After Nearly Two Years In Hotels, Survivors Of The Oregon Wildfires Found Housing

The Beachie Creek Fire in 2020 happened two years ago, but many of the survivors are still dealing with its aftereffects today. Some people are still staying in motels, while others have recently moved out.

One of those families that have lately found stability in the form of a new rental is Stephanie Lynch’s family.

Lynch, her husband, two children, three dogs, and two additional relatives had traveled a difficult route while staying at several hotels side by side. She claimed that her family has been in four or five different motels since the Beachie Creek Fire.

Her memory of the smoke and flames that consumed the Santiam Canyon two years ago is still very sharp.

Lynch recalled, “I remember that we saw the flames coming over Potato Hill, I believe.” It’s scorching and the ash is falling. You had trouble seeing more than 200 feet in front of you due to the dense smoke.

The family’s possessions were burned to the ground along with their rental house in Gates. That nightmare marked the start of a protracted journey during which birthdays and holidays were celebrated in hotels.

“There was simply a great deal of uncertainty at that time.
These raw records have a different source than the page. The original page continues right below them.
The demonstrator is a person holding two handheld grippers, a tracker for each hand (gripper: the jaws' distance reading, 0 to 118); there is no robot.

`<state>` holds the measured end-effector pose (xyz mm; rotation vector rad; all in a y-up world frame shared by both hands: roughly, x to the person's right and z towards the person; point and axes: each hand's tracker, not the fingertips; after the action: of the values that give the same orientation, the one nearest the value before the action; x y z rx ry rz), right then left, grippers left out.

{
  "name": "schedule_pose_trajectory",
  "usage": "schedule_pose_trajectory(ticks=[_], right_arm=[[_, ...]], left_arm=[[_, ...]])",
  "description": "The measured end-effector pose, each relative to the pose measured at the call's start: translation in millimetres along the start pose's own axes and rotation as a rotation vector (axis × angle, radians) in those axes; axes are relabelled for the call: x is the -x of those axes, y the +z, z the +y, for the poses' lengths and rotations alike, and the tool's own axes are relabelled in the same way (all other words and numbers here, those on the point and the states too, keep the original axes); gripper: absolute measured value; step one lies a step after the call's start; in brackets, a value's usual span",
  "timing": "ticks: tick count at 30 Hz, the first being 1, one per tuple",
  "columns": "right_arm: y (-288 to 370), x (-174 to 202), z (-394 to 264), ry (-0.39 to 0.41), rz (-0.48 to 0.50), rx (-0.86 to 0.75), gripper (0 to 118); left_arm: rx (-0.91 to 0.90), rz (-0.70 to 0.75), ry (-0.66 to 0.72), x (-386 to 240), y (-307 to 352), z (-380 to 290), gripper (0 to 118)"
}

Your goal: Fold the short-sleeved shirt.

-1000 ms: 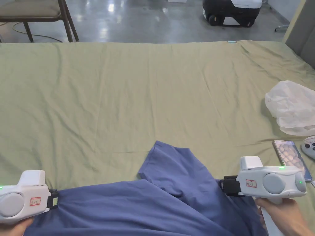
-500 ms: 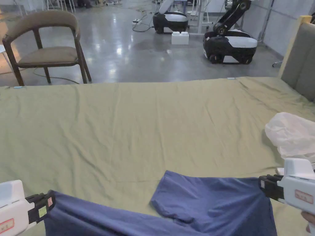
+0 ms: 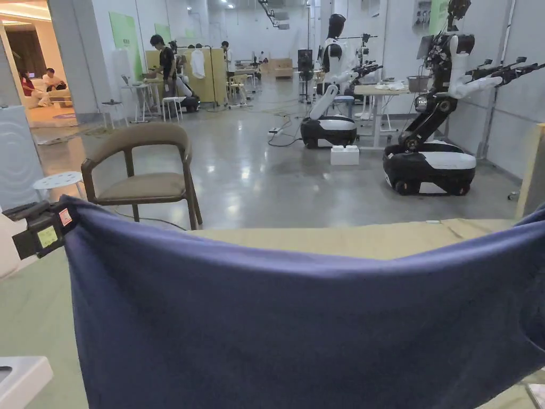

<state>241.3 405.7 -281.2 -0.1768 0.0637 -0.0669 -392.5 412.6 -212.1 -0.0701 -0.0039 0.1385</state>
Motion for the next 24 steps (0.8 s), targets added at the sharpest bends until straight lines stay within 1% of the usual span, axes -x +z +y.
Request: schedule_pose_trajectory(ticks=[3,5,7,8,12,19,20,21,22,23,24], right_arm=[[-12.4,9.0,31.2,0.029,-0.018,-0.043,4],[-23.1,15.6,44.9,0.053,-0.039,-0.051,4],[-36.4,19.6,56.2,0.048,-0.046,-0.053,4],[-49.4,14.0,57.9,0.047,-0.048,-0.055,4],[-86.0,21.3,71.7,0.087,-0.091,-0.048,4],[-151.5,28.1,89.9,0.051,-0.123,-0.036,4],[-156.8,27.0,91.9,0.037,-0.116,-0.029,4],[-163.5,25.3,93.6,0.005,-0.104,-0.026,4],[-170.5,23.8,95.5,-0.012,-0.099,-0.024,4],[-177.1,23.1,96.3,-0.025,-0.101,-0.026,4],[-183.4,22.6,98.2,-0.025,-0.101,-0.021,4]], left_arm=[[-0.026,0.006,0.012,0.3,-13.7,21.5,0],[-0.033,0.021,-0.015,-2.8,-24.5,31.2,0],[-0.045,0.026,-0.033,-1.2,-41.7,39.5,0],[-0.042,0.029,-0.029,-0.6,-49.6,44.8,0],[-0.035,0.056,-0.034,-0.8,-90.5,59.5,0],[-0.017,0.103,-0.013,-1.0,-164.1,71.7,0],[-0.004,0.11,-0.019,-1.1,-172.8,72.8,0],[0.007,0.109,-0.035,-1.0,-183.3,72.8,0],[0.031,0.105,-0.086,-1.4,-192.3,73.3,0],[0.034,0.128,-0.106,-1.9,-199.9,73.3,0],[0.031,0.13,-0.082,-1.2,-207.9,73.7,0]])
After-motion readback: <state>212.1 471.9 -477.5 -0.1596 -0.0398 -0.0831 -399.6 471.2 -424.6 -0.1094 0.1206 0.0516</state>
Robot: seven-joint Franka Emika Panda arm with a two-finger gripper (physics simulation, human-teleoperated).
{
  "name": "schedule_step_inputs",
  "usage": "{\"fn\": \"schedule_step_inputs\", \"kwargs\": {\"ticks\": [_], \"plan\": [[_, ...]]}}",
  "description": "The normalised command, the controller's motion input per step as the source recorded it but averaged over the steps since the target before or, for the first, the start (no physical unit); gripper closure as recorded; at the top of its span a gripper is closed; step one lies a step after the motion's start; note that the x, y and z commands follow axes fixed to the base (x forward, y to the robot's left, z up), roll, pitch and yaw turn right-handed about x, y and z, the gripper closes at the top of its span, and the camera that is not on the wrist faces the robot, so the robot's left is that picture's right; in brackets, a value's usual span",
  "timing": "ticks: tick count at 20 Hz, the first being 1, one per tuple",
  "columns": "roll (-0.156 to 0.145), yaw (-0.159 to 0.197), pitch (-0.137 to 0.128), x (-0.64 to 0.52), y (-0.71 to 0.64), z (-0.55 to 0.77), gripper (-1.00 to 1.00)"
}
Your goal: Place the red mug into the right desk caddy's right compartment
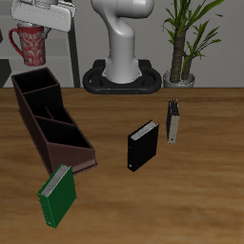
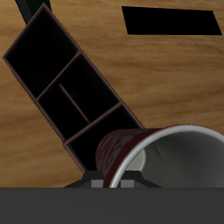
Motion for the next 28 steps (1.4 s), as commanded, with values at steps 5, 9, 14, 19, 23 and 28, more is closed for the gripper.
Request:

You know, I was wondering where you were going to be in a month,” Lynch added.

Survivors Of The Oregon Wildfires Found Housing
Survivors Of The Oregon Wildfires Found Housing

Lynch and her family were able to purchase a few RVs for their loved ones by February 2021. Then, she claimed, they unintentionally learned they had to vacate the campground by March of this year.

She then returned to the hotel where she and her family had been staying, staying there until the end of May. Her family eventually received the keys to a brand-new rental at that time.

Lynch said that even a two-bedroom apartment was preferable to a single room with a floor area of less than 400 square feet.

Her four children now reside in Gates. The family members with whom they had shared hotel rooms have returned to the canyon in Detroit.

Lynch feels relieved. But she continues to battle with the fire’s emotional effects. She has resorted to creating art as a coping mechanism.

Lynch now creates paintings of nature on saw blades and tie-dye shirts. She expects to start selling them sometime soon.

“Now, I use art as therapy. I have to do it for a couple of hours every day, or else, you know, I’m a depressed wreck,” Lynch added.